After locating "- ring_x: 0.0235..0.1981" in the listing below, copy that line and each one after it exactly, ending with the line that has "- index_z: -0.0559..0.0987".
===== DATA =====
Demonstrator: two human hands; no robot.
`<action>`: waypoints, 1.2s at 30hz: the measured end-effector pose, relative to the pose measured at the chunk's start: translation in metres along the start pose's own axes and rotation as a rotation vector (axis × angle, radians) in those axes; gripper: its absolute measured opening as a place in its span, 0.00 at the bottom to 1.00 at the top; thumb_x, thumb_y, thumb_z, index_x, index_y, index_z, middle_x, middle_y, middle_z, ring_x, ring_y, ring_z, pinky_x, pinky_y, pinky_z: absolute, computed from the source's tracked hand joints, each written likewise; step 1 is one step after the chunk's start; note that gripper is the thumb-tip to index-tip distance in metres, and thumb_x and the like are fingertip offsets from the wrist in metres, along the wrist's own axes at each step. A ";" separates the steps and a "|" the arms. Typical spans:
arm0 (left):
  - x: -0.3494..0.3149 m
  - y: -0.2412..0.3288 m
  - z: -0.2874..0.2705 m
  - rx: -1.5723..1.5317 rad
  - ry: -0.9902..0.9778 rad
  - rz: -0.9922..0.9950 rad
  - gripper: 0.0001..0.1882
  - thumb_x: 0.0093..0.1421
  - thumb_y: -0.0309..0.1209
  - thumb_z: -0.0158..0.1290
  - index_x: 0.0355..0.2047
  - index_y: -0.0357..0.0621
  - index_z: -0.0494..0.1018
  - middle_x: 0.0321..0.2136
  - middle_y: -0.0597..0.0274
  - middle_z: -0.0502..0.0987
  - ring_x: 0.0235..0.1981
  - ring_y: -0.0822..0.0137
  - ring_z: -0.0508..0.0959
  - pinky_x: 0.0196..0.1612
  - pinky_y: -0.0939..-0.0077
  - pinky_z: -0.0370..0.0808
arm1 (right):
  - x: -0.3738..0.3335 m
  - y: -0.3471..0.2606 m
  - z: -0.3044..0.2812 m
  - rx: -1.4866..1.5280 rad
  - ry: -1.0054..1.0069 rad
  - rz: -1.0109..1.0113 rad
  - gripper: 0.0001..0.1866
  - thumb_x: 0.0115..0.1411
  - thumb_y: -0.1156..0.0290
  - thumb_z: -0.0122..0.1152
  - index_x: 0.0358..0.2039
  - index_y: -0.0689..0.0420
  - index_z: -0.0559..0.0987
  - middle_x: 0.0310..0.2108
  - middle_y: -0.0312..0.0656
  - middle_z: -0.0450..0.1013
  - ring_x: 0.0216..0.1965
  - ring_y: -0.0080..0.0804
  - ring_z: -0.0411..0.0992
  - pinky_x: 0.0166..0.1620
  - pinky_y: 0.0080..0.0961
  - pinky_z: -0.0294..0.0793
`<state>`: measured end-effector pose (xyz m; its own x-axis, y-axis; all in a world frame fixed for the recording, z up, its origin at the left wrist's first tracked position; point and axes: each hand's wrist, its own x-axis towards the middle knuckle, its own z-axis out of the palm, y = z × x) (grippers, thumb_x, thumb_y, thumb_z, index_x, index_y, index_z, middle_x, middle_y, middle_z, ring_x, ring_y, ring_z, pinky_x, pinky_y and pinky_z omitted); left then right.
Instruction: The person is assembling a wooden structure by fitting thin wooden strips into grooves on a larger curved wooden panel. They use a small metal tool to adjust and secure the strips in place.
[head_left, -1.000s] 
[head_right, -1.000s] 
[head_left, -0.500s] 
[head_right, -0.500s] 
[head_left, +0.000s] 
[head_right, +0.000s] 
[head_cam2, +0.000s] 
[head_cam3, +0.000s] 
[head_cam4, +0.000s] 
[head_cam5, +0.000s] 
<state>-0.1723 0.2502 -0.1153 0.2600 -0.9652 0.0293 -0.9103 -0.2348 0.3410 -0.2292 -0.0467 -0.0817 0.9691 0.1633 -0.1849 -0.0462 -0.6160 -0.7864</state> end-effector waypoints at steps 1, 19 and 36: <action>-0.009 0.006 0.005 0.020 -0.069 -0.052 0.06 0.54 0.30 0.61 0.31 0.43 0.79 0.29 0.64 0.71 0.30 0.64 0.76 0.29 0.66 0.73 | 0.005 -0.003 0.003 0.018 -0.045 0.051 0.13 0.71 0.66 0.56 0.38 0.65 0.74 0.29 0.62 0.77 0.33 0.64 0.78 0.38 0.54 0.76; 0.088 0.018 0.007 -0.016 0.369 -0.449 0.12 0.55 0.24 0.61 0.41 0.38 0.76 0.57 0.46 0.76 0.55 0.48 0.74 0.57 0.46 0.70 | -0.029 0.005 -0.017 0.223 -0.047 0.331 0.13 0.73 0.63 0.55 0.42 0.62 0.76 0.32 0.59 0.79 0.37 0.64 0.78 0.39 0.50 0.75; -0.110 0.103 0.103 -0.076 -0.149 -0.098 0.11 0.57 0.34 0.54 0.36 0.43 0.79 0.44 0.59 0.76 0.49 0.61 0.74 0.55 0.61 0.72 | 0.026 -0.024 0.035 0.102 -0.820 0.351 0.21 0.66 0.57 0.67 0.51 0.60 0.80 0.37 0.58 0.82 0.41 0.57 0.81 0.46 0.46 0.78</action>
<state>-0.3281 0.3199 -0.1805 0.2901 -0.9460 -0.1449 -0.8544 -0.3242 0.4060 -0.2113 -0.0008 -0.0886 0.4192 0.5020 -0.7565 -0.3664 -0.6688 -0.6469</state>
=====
_ANSWER SECTION_
  - ring_x: 0.0235..0.1981
  - ring_y: -0.0822..0.0137
  - ring_z: -0.0508..0.0959
  - pinky_x: 0.0196..0.1612
  - pinky_y: -0.0939..-0.0077
  - pinky_z: -0.0370..0.0808
arm1 (right):
  - x: -0.3738..0.3335 m
  - y: -0.3471..0.2606 m
  - z: -0.3044..0.2812 m
  - rx: -1.4866..1.5280 rad
  - ry: -1.0054..1.0069 rad
  - rz: -1.0109..1.0113 rad
  - gripper: 0.0001..0.1866
  - thumb_x: 0.0115..0.1411
  - thumb_y: -0.1156..0.0290
  - thumb_z: -0.0122..0.1152
  - index_x: 0.0358..0.2039
  - index_y: -0.0689..0.0420
  - index_z: -0.0559..0.0987

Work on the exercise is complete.